THE TASK ::
Please return the full listing exactly as written, with the images removed.

===

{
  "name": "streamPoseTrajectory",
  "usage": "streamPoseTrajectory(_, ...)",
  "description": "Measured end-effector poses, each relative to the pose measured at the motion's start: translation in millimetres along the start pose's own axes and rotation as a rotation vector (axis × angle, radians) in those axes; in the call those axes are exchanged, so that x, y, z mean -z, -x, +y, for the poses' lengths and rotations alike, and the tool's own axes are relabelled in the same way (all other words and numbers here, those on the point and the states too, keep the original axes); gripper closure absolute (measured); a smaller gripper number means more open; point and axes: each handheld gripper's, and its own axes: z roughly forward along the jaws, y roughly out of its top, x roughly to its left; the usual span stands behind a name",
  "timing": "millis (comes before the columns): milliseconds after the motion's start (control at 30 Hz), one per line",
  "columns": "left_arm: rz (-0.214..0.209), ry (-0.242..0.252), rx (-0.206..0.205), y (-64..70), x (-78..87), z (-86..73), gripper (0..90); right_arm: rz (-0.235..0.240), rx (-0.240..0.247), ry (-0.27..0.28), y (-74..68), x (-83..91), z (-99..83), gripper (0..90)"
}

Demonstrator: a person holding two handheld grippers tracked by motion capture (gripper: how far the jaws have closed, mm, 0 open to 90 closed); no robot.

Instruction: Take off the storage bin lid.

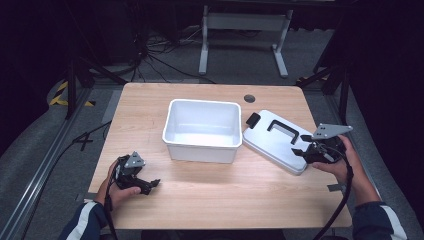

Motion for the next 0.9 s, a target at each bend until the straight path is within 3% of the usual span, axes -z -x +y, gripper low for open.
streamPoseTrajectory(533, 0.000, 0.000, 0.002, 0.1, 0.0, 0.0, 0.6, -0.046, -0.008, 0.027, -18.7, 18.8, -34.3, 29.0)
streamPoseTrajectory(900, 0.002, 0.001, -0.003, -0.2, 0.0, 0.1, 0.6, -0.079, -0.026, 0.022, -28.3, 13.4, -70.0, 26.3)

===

REPLY TO THE EXERCISE ::
{
  "name": "streamPoseTrajectory",
  "usage": "streamPoseTrajectory(_, ...)",
  "description": "Measured end-effector poses, each relative to the pose measured at the motion's start: translation in millimetres along the start pose's own axes and rotation as a rotation vector (axis × angle, radians) in those axes; in the call those axes are exchanged, so that x, y, z mean -z, -x, +y, for the poses' lengths and rotations alike, and the tool's own axes are relabelled in the same way (all other words and numbers here, those on the point and the states too, keep the original axes); gripper closure absolute (measured); a smaller gripper number means more open; point and axes: each handheld gripper's, and its own axes: z roughly forward along the jaws, y roughly out of its top, x roughly to its left; the usual span stands behind a name",
  "timing": "millis (comes before the columns): milliseconds after the motion's start (control at 30 Hz), one per line",
  "columns": "left_arm: rz (-0.214..0.209), ry (-0.242..0.252), rx (-0.206..0.205), y (-64..70), x (-78..87), z (-86..73), gripper (0..90); right_arm: rz (-0.235..0.240), rx (-0.240..0.247), ry (-0.27..0.28), y (-74..68), x (-83..91), z (-99..83), gripper (0..90)"
}

Demonstrator: a person holding two handheld grippers tracked by motion capture (gripper: how far the jaws have closed, mm, 0 open to 90 closed); no robot.

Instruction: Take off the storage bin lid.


Motion for the next 0.9 s, a target at each bend until the straight path is within 3% of the usual span, axes -z -x +y, gripper low for open.
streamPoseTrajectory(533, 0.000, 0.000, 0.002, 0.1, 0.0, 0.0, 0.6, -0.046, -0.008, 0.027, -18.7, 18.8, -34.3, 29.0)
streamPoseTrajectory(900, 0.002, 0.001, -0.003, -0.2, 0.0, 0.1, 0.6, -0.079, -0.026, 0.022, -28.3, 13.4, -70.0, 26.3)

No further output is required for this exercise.